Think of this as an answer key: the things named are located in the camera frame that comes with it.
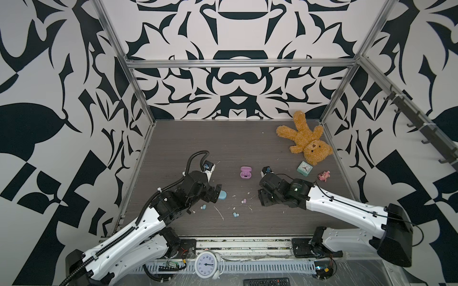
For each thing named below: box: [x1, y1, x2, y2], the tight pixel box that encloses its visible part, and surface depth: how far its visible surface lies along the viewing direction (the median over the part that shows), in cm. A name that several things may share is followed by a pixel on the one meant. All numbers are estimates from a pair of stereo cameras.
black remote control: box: [243, 277, 292, 286], surface depth 68 cm
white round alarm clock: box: [194, 250, 225, 281], surface depth 70 cm
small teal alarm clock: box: [296, 160, 314, 177], surface depth 98 cm
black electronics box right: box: [314, 260, 334, 280], surface depth 73 cm
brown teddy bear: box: [276, 110, 334, 166], surface depth 104 cm
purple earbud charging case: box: [239, 165, 253, 179], surface depth 97 cm
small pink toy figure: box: [317, 170, 331, 183], surface depth 96 cm
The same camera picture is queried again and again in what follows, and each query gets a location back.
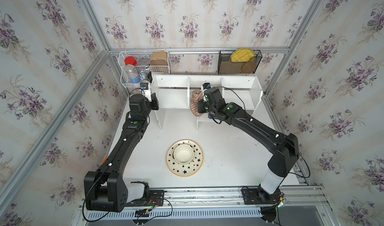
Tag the star patterned plate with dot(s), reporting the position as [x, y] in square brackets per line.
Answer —
[185, 170]

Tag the cream ceramic bowl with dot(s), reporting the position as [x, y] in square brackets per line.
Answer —
[183, 154]

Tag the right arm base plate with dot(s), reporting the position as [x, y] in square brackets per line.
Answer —
[257, 196]

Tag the yellow woven fan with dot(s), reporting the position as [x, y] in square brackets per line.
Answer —
[243, 55]

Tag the white wooden bookshelf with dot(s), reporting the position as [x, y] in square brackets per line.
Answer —
[176, 91]

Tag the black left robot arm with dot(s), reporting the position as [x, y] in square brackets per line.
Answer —
[105, 189]

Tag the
-- -- --
HOW TO COMPLETE THIS TASK
Since the pictures are not wanted, give the material again exactly without them.

RESPONSE TO THIS TASK
Think of this as an answer key: the things named are located in the camera frame that comes with it.
For each thing named below: box: [x1, y1, x2, y2], the tight pixel box that encloses its visible part, and surface depth: how far its visible surface lies along the viewing direction (the median over the part that shows), in cm. A name that several things may share is followed by a pixel on the one meant. All numbers are estimates from a pair of stereo cameras.
black remote control: box: [243, 277, 292, 286], surface depth 68 cm
white round alarm clock: box: [194, 250, 225, 281], surface depth 70 cm
small teal alarm clock: box: [296, 160, 314, 177], surface depth 98 cm
black electronics box right: box: [314, 260, 334, 280], surface depth 73 cm
brown teddy bear: box: [276, 110, 334, 166], surface depth 104 cm
purple earbud charging case: box: [239, 165, 253, 179], surface depth 97 cm
small pink toy figure: box: [317, 170, 331, 183], surface depth 96 cm
The same camera picture is queried again and again in what follows, and each query gets a location back.
Tag the star patterned plate with dot(s), reporting the position as [x, y] in square brackets per line.
Answer —
[185, 170]

Tag the cream ceramic bowl with dot(s), reporting the position as [x, y] in square brackets per line.
Answer —
[183, 154]

Tag the right arm base plate with dot(s), reporting the position as [x, y] in square brackets per line.
Answer —
[257, 196]

Tag the yellow woven fan with dot(s), reporting the position as [x, y] in square brackets per line.
Answer —
[243, 55]

Tag the white wooden bookshelf with dot(s), reporting the position as [x, y] in square brackets per line.
Answer —
[176, 91]

Tag the black left robot arm with dot(s), reporting the position as [x, y] in square brackets per line.
Answer —
[105, 189]

Tag the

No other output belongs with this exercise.